Experiencing growth through pride
The interpretation of a moment of high physiological arousal as a threat or danger is an experience your mind is co-creating with your brain. You aren’t making up what you feel. Those sensations and feelings are very real. You are making up what it means. Sometimes a racing heart is a good workout and sometimes it’s a reason to panic. Sometimes when your stomach aches you are hungry and sometimes you miss someone. Even feelings that seem objective, like hunger, are dependent on how you’ve responded to it in the past.
We have to stay awake to our experiences to understand what’s happening within us and respond effectively. Notice that I’m using the word effectively, not accurately. We are not striving to respond to ourselves and our environment accurately, as if there is an objective reality. We are co-creating reality with our environments.
In striving to respond effectively, we can use the human proclivity to add meaning to experience to create lives that are more and more values-driven.
If you pay attention and learn to read your feelings well, you can add meaning that helps you build your life in a way that is more and more meaningful to you over time.
Here's an example about how interpreting your experience with shame will impact you:
• You experience anticipatory anxiety about something you care about.
• You add the interpretation: This feeling means I can’t do it. I shouldn’t have this feeling. I’m not good enough. I should feel confident and competent. I don’t feel that way so I should quit. I’ll never be happy as long as I have this feeling.
• You avoid the thing you care about or you bear it with dread and fear. You add self-criticism for avoiding and for not doing your best. You lose motivation to do the thing you value in the future. You are further from value-based behavior in the future.
Here’s an example of the same experience interpreted with pride:
• You experience anticipatory anxiety before something you care about.

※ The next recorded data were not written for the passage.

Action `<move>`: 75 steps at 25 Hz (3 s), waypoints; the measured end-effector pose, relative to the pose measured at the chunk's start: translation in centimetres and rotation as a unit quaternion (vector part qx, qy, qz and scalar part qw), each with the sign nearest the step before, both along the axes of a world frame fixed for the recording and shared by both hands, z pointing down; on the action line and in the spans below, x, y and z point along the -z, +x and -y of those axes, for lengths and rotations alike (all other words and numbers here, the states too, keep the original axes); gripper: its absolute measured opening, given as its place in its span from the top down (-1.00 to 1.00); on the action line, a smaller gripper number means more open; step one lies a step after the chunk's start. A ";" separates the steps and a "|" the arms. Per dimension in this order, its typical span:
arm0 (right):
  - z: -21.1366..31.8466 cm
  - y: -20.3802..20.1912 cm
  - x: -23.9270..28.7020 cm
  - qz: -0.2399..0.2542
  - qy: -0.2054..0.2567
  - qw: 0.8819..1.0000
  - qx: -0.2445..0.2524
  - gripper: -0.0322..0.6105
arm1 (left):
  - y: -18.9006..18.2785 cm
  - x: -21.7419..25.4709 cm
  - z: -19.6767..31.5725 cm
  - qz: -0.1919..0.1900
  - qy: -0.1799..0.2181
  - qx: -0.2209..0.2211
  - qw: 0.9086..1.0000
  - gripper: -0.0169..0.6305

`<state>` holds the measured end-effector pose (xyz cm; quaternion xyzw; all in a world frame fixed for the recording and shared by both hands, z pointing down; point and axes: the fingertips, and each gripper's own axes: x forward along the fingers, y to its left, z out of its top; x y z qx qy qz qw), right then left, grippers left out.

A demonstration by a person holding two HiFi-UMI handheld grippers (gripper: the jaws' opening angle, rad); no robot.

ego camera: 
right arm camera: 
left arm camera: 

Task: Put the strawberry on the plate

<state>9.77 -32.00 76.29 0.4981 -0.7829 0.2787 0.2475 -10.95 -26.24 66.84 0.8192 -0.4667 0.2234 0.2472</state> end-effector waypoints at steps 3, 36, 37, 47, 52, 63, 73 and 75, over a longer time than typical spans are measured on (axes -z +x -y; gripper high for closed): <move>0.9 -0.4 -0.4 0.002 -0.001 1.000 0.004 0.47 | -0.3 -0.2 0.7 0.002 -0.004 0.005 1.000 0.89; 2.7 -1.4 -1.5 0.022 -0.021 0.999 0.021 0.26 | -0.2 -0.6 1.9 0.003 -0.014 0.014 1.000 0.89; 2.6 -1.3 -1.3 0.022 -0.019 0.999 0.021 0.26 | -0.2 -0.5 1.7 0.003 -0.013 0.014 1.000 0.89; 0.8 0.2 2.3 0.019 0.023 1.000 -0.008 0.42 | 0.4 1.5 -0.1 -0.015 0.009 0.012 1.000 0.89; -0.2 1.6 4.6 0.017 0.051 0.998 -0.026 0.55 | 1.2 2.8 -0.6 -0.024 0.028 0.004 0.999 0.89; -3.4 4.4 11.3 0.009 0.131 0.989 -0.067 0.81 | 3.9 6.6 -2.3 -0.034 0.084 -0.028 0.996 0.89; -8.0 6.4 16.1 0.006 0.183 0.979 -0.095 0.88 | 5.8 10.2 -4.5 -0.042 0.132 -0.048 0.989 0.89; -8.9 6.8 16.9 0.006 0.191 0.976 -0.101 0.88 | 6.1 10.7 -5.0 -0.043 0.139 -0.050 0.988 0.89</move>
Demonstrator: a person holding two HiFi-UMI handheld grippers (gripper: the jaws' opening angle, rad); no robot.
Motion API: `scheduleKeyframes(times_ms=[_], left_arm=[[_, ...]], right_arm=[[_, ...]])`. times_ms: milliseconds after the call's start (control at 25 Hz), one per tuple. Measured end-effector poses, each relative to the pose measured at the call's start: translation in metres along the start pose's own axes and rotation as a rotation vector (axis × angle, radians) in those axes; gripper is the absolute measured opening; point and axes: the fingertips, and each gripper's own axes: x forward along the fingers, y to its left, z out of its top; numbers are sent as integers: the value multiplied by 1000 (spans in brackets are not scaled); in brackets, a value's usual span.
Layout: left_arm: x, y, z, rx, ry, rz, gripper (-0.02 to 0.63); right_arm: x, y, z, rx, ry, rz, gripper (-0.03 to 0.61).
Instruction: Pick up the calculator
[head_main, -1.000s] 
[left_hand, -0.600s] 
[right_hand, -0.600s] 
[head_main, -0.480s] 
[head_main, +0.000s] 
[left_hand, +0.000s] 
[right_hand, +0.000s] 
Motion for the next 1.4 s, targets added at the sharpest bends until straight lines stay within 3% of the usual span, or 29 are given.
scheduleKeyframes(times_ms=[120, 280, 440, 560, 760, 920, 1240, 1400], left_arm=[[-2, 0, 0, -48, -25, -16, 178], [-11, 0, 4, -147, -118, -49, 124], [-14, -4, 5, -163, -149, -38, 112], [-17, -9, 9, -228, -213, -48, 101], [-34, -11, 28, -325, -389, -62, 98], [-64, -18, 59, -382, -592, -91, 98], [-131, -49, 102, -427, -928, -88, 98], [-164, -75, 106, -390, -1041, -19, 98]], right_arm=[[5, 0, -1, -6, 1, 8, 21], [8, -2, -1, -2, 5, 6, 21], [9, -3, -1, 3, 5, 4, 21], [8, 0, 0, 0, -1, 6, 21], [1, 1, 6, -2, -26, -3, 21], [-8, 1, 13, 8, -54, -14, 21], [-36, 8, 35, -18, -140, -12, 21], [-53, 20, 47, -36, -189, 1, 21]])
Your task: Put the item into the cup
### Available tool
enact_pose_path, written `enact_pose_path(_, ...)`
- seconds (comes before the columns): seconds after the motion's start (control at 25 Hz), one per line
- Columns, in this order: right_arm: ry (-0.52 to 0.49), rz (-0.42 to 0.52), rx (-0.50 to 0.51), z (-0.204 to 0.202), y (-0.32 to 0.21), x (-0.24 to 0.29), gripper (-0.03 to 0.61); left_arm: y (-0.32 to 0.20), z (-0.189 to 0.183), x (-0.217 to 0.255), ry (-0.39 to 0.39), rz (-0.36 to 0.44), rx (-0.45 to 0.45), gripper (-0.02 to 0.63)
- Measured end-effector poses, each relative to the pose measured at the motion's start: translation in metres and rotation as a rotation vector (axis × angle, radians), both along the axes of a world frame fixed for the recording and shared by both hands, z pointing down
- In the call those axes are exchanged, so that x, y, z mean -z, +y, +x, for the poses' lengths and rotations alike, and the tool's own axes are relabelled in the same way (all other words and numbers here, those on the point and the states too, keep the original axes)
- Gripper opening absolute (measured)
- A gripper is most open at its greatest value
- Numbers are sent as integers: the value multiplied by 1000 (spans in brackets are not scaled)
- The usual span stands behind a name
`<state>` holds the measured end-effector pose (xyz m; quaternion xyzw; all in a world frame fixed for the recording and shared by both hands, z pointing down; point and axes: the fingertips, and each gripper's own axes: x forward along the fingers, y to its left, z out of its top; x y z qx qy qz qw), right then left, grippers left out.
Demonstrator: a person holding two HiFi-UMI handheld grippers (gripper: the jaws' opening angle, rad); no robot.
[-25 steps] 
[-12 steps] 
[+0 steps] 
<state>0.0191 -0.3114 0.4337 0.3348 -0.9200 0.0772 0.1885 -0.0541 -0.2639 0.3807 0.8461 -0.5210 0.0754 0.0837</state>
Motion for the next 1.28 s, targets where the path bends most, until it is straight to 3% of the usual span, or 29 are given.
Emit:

• You add the interpretation: Yes! Look at me! I found something that I care enough about for my body to pump me with adrenaline to prepare for it. This is great! What an opportunity for me! I’m going to do my best and see what opportunities this creates for me.
• You then try as hard as you can at your value-based behavior while feeling anxious and uncertain. You learn whatever skills are relevant while you’re practicing the thing you value. You gain new opportunities because you have new skills. It’s easy to feel compassion towards yourself for the way your body reacted before the value-based behavior. Your insomnia and diarrhea and muscle tension and catastrophic thinking were just the result of the extra adrenaline your brain gave you. It’s easy to feel proud because you know your own experience and you can tell that that moment was the next step for you. Great job. Keep going.
In summary, we’re trying to shift from feeling ashamed about moments of anxiety, OCD, and depression to interpreting these experiences as opportunities for connection and pride.
Community Time can help you shift to connection and pride. It feels great to hear when someone without work finds a job they like or when someone who was struggling with date finds someone they love. It feels great to hear people who used to be stuck in worry, OCD, or depression describe how they got out. You might noticed that your feelings towards others in Community Time when they describe progress are more positive than hearing the same thing in everyday life. How come? It’s because you heard their internal process.
As you hear the details of other people’s experience, you had two experiences. Some of what they said totally resonated with you and it felt very human and connecting for you. Some of what they said didn’t resonate at all and you realized that your life path is completely different and incomparable to theirs. The combination of these two experiences made it easy for you to feel connected without comparison and competition.
In everyday life, most people don’t describe their internal experience unless you know them really well and ask them about it with curiosity and acceptance. One way to understand the urge to compare and compete is that it’s a misunderstanding that everyone is on the same or as similar path. That’s not true. Once you start to see the subtle differences between your path and that of those around you, comparison isn’t useful or relevant.
Hopefully, you have friends and family who share the ups and downs of their internal process in a way that gives you a genuinely positive feeling when you see them grow. Children often naturally provoke this feeling in us. You know the baby not walking, so walking is just miraculous. You know the child not talking, so reading is miraculous.
I’m trying to provoke this same type of experience in you, towards yourself. You know yourself stuck in anxiety, OCD, and depression. I feel proud when I see you taking steps to get out. If you let yourself interpret that experience the same way – with pride – you’ll have natural motivation to keep going.
When we share what we are proud of in Community Time, we are celebrating progress. We are giving each other ideas about how to respond to suffering effectively. Most importantly, we are learning to accept ourselves exactly where we are. We are developing self-trust, self-esteem, and self-confidence from owning our own process.